There's a PIN and an Admin PIN. The Admin PIN is the longer one. The default admin PIN is usually ‘12345678’ and the default PIN is usually ‘123456’. You'll want to set these up with either the Kleopatra GUI "Tools | Manage Smart Cards" or the gpg command line:

有一个PIN和一个管理员PIN。 管理员PIN较长。 默认管理员PIN通常为“ 12345678”，默认PIN通常为“ 123456”。 您需要使用Kleopatra GUI“工具|管理智能卡”或gpg命令行进行设置：

>gpg --card-edit
gpg/card> admin
Admin commands are allowed
gpg/card> passwd
*FOLLOW THE PROMPTS TO SET PINS, BOTH ADMIN AND STANDARD*

告诉Git全球您的签名密钥 (Tell Git about your Signing Key Globally)
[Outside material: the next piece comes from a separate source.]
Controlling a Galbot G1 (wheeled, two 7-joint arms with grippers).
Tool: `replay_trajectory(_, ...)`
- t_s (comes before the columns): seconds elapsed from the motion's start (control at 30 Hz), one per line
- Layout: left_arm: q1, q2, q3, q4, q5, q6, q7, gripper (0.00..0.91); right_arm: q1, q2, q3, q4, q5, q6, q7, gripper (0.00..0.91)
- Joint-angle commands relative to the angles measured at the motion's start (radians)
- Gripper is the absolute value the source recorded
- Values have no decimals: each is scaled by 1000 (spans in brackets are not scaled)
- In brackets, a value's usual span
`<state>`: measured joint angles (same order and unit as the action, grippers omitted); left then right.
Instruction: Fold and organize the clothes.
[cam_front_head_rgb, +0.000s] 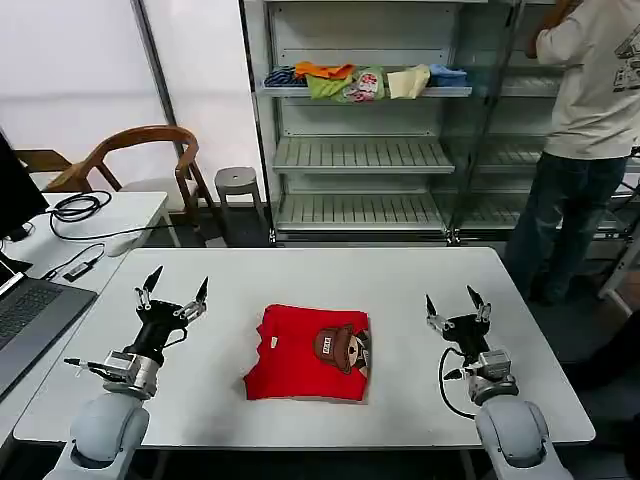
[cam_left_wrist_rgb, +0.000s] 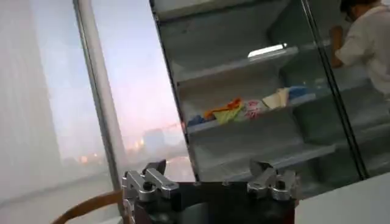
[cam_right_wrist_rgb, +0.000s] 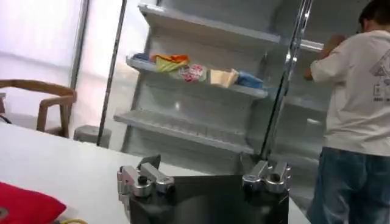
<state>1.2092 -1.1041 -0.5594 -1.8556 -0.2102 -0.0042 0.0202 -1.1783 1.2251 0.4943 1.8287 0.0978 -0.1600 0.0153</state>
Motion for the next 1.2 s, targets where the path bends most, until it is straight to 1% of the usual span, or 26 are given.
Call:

Be sure to tell Git on your machine some important configuration info like your signing key, but also WHERE the gpg.exe is. This is important because git ships its own older local copy of gpg.exe and you installed a newer one!

确保在您的计算机上告诉Git一些重要的配置信息，例如您的签名密钥，以及gpg.exe在哪里。 这很重要，因为git附带了它自己的gpg.exe本地副本，而您安装了更新的副本！

git config --global gpg.program "c:\Program Files (x86)\GnuPG\bin\gpg.exe"
git config --global commit.gpgsign true
git config --global user.signingkey THEKEYIDFORTHE2048BITSIGNINGKEY

If you don't want to set ALL commits to signed, you can skip the commit.gpgsign=true and just include -S as you commit your code:

如果您不想将所有提交都设置为已签名，则可以跳过commit.gpgsign = true并在提交代码时仅包含-S：

git commit -S -m your commit message

测试您可以签署事物 (Test that you can sign things)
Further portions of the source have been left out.